TASK TO CARRY OUT:
Will you quote precisely the lines that run from the top of the material below to the line containing "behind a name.", both ends included?
DATASET SECTION below:
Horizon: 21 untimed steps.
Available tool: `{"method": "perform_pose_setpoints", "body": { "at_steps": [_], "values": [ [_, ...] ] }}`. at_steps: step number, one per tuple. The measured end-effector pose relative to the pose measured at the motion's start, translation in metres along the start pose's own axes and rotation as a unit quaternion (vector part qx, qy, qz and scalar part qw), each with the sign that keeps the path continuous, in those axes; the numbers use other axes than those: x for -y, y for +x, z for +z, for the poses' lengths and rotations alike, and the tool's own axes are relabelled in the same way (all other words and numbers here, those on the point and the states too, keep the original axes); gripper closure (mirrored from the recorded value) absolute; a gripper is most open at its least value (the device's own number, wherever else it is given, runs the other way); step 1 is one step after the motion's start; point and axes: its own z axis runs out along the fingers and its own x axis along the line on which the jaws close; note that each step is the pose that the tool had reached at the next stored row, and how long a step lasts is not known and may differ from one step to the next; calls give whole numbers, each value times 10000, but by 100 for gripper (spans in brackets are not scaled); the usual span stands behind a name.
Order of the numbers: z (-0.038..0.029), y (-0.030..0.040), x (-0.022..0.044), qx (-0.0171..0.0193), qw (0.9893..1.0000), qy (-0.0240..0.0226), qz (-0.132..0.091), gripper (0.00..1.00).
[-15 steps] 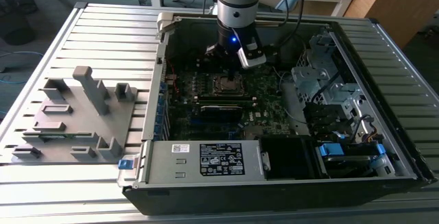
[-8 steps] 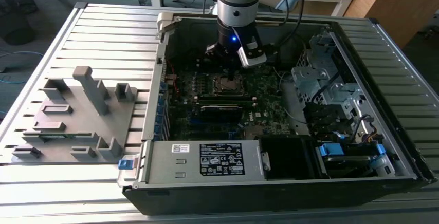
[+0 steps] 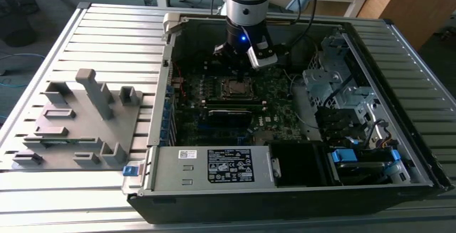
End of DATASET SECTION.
TASK RESULT:
Horizon: 21 untimed steps.
Available tool: `{"method": "perform_pose_setpoints", "body": { "at_steps": [_], "values": [ [_, ...] ] }}`. at_steps: step number, one per tuple. The measured end-effector pose relative to the pose measured at the motion's start, translation in metres along the start pose's own axes and rotation as a unit quaternion (vector part qx, qy, qz and scalar part qw), each with the sign that keeps the path continuous, in those axes; the numbers use other axes than those: x for -y, y for +x, z for +z, for the poses' lengths and rotations alike, and the tool's own axes are relabelled in the same way (all other words and numbers here, those on the point and the states too, keep the original axes); gripper closure (mirrored from the recorded value) absolute; a gripper is most open at its least value (the device's own number, wherever else it is given, runs the other way); step 1 is one step after the motion's start; point and axes: its own z axis runs out along the fingers and its own x axis along the line on which the jaws close; note that each step is the pose that the tool had reached at the next stored row, and how long a step lasts is not known and may differ from one step to the next; calls give whole numbers, each value times 10000, but by 100 for gripper (spans in brackets are not scaled); the usual span stands behind a name.

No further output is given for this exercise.